After coming to Ethiopia for my internship, I expected to work as hard as I could to make a difference and be a part of saving peoples live. (That of course is the exaggeration of my mind). However, that is not the current reality. My current situation looks nothing like that. I am definitely in a time of waiting now. After all the expectations to “do something” and “make a difference”, it is a harsh reality to be in a place where I can do nothing but sit and wait. In fact, it’s been over two weeks of waiting. Waiting to find out what is going to happen with the situation here. Waiting to go on with the process and get the verdict. These last two weeks have been full of ups and downs, not knowing what the next day will be like. One day we think we will leave, the next we are convinced we are staying. Its physically mundane and emotionally a roller coaster. The other interns and I literally spent an entire week thinking “this is probably our last day here”. Then 24 hours later we realize nothing has changed, we are in the same situation saying the same thing, waiting for more direction and clarity.

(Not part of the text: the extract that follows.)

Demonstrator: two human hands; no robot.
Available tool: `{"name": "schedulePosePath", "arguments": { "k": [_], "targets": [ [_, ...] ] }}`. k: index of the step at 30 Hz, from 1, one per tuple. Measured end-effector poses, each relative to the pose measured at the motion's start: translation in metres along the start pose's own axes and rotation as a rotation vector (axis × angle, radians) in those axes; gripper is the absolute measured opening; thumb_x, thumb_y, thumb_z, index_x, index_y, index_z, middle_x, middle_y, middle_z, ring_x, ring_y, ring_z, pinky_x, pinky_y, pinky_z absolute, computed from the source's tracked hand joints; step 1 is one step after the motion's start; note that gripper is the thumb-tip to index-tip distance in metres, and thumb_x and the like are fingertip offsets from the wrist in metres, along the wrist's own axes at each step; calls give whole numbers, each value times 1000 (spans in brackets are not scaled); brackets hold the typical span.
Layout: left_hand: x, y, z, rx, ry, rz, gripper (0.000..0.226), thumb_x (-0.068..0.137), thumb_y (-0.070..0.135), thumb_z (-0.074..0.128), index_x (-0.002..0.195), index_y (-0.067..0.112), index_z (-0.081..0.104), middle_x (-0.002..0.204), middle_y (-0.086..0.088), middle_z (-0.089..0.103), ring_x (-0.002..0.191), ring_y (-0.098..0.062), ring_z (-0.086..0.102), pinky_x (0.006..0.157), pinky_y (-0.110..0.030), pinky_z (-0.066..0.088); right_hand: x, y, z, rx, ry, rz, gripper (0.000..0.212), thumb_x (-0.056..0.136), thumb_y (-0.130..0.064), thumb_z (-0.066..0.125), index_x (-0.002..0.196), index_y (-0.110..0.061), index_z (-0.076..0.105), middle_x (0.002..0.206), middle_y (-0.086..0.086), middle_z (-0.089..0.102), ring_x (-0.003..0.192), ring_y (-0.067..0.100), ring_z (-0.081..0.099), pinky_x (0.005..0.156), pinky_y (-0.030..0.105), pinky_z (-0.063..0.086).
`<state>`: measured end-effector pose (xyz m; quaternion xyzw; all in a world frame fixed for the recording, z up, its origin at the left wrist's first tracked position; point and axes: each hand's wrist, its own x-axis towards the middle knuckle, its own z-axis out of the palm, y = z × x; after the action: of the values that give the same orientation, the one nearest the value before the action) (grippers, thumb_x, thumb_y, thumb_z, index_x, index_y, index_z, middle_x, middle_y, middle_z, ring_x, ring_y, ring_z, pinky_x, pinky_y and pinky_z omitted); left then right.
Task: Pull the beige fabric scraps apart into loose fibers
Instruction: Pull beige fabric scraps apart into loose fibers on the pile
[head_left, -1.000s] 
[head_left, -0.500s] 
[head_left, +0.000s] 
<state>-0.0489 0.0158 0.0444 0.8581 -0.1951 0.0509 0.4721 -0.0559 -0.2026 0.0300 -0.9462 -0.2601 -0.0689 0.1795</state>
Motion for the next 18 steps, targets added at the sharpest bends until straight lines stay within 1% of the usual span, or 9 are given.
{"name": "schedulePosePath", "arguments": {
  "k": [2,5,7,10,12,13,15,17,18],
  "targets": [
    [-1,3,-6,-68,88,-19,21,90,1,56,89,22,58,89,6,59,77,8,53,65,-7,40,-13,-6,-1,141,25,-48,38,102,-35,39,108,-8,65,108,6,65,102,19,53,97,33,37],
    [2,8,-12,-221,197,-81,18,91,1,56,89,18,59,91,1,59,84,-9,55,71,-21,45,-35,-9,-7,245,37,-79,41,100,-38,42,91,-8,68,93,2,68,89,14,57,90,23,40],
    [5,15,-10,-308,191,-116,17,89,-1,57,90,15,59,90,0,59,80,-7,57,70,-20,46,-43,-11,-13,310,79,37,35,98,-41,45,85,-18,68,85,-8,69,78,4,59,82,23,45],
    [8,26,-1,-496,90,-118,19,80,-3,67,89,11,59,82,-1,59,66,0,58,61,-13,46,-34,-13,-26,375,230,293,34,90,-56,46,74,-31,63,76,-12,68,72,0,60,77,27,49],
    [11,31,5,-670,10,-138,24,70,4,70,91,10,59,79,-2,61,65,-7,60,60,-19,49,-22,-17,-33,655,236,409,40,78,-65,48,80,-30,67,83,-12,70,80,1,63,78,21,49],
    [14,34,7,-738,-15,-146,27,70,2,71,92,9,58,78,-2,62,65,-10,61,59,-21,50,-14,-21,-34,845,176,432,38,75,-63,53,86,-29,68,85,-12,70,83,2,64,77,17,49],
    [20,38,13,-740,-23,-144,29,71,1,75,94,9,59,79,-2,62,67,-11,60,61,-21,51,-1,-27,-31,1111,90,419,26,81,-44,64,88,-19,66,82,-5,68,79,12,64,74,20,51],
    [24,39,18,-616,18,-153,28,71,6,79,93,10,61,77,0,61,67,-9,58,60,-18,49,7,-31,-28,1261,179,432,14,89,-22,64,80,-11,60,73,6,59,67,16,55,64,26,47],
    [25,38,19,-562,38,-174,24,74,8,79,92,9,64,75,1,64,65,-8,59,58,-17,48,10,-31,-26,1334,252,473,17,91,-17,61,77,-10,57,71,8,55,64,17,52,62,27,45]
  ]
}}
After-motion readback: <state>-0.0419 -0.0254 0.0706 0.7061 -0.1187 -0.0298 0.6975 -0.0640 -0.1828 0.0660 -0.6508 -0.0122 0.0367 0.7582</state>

All I want right now is closure. I am the point where I feel I don’t even care what happens, what the verdict is, I just want an answer so I can get on with my life. Times like this make me realize how hard it is to live in the here and now, in the waiting in the confusion, in the unknown. Because in the waiting, doubts rise to the service. I can do nothing but sit and trust God. And often the holes in my trust and faith come to the surface.

It seems much easier to trust God when we live life at normal speed. We have a direction and some clarity and a general idea of the future. We have some sort of purpose. (Even if it is small.) Times of waiting are not that simple. Often there is no direction, no clarity, and no idea of what the future holds. It’s the times when we have absolutely no idea what is happening. We feel as if we are not going anywhere. In fact we are literally stagnant; maybe emotionally or physically. There is little we can do to change the situation. Most people usually just say “just wait it out”. I don’t know if that is a very comforting thing. First, who knows how long that waiting will be? Second, there is no guarantee that the outcome will be better.

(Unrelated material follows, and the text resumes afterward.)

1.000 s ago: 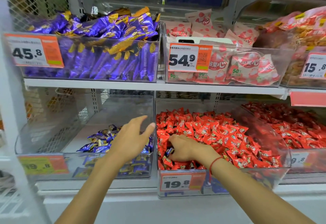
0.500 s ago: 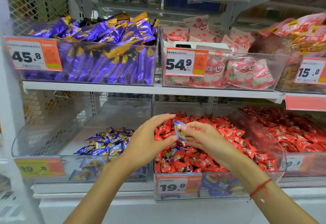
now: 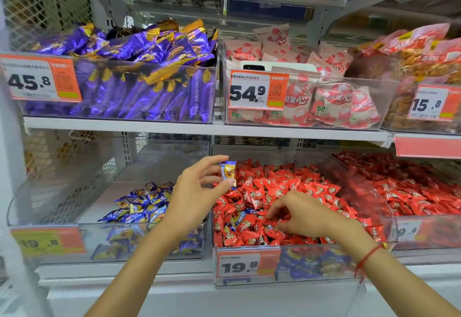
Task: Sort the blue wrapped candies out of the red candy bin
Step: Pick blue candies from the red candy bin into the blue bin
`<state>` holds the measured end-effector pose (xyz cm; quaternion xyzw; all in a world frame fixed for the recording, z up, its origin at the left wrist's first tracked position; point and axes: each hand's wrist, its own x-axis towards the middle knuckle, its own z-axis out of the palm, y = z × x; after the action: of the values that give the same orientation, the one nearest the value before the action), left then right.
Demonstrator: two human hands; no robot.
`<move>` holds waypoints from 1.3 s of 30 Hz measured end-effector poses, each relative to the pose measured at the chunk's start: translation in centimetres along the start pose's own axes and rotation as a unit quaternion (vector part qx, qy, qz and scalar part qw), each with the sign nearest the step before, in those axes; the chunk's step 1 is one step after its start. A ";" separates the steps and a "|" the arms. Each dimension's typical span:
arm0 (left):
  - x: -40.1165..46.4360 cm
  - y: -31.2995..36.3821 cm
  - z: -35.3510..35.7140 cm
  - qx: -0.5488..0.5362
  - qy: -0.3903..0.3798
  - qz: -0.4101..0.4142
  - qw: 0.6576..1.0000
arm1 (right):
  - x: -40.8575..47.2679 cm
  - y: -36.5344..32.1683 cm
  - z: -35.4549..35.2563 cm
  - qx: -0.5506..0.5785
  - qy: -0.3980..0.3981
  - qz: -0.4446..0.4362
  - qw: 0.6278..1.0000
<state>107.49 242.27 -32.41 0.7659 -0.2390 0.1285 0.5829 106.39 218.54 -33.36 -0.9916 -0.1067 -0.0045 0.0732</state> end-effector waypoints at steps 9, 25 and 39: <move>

But I realized something the other day. God is in the silence. He is in the quiet and the waiting just as much as he is in the “normal times”. Realizing this does not of course change the fact that I have to wait, but it is a different perspective. It’s a perspective that changes the thoughts off of me and my future and focuses it on God and His plans.

I am convinced waiting is one of Gods favorite ways to build people into who He wants them to be. I know He does it with me. And I know He does it with other people. Just look at the Old Testament. Whether it is forty days in the dessert or forty years, God has people wait. And it’s in the waiting that He readjusts our perspective. His timing is never ours. He is so much more patience. And he is much more concerned with our character than what we can “do” for Him.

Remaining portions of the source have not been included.